▸ INSTRUCTIONS TO FOLLOW
Every line that contains "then" must be located and copied from the data.

▸ INFORMATION SHOWN
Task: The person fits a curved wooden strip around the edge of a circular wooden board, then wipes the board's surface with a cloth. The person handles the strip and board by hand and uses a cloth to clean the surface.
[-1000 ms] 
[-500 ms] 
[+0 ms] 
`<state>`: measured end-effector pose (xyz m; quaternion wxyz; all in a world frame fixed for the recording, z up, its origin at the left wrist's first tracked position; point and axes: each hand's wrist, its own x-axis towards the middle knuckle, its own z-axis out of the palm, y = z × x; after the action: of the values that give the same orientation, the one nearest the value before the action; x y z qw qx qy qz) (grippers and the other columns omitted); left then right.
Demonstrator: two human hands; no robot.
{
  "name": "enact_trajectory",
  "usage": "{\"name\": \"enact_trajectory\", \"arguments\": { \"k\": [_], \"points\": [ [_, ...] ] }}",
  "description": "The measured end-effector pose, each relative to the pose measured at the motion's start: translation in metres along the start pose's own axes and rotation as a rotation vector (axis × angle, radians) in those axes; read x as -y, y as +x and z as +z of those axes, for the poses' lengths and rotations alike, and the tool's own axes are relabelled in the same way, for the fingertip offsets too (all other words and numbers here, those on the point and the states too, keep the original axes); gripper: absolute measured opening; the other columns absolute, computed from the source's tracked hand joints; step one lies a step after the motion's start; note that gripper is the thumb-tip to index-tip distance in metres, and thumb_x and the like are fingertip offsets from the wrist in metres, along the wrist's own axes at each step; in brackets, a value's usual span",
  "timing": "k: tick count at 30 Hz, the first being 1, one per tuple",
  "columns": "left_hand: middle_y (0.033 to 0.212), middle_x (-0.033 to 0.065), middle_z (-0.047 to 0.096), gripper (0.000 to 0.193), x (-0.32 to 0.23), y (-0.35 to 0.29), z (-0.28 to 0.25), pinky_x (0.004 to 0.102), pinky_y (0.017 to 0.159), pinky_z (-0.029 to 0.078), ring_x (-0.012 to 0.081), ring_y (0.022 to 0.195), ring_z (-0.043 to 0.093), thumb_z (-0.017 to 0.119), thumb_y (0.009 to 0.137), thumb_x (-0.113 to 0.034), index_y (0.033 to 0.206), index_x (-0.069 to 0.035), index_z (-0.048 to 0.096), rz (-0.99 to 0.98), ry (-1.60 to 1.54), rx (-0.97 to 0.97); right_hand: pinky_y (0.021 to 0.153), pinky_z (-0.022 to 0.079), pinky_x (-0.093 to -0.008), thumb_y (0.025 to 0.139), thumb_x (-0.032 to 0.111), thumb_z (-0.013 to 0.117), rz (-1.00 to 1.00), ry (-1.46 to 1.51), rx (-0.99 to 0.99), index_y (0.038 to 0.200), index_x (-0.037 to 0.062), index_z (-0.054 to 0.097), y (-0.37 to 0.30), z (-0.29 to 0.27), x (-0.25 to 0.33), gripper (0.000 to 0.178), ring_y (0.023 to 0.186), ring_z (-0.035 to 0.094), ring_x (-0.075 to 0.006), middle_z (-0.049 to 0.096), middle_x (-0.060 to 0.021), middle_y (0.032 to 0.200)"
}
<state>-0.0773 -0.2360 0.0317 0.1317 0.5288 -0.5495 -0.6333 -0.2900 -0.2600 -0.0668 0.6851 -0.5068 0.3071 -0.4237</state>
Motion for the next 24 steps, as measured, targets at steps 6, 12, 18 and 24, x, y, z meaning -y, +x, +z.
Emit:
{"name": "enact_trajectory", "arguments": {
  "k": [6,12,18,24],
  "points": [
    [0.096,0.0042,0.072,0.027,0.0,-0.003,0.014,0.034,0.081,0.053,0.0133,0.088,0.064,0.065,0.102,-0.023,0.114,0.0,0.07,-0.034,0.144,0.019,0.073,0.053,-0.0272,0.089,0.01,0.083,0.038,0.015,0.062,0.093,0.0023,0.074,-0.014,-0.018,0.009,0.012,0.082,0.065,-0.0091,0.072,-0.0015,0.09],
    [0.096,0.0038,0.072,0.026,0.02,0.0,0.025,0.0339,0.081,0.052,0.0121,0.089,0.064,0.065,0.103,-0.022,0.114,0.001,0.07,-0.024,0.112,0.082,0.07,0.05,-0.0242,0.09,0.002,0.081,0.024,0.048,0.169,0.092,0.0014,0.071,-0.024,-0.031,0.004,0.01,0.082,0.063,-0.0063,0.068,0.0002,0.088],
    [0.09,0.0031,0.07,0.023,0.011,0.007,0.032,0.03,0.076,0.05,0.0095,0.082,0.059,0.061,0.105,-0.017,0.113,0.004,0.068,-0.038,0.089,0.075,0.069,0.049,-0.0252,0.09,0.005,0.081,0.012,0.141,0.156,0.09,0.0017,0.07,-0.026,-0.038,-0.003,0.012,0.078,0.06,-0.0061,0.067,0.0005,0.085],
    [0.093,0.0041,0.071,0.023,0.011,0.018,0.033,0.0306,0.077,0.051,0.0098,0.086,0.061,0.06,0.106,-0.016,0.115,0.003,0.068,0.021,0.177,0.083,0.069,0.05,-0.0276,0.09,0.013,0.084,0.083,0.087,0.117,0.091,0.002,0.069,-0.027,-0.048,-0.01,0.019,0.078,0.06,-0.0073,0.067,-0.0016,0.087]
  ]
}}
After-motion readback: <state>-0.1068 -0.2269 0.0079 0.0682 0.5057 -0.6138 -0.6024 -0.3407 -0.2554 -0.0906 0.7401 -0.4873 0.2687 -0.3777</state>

▸ COMPLETED EXERCISE
Task: The person fits a curved wooden strip around the edge of a circular wooden board, then wipes the board's surface with a cloth. The person handles the strip and board by hand and uses a cloth to clean the surface.
`<state>`: measured end-effector pose (xyz m; quaternion wxyz; all in a world frame fixed for the recording, z up, its origin at the left wrist's first tracked position; point and axes: each hand's wrist, its own x-axis towards the middle knuckle, its own z-axis out of the palm, y = z × x; after the action: of the values that give the same orientation, the one nearest the value before the action; x y z qw qx qy qz) (grippers and the other columns omitted); left then right.

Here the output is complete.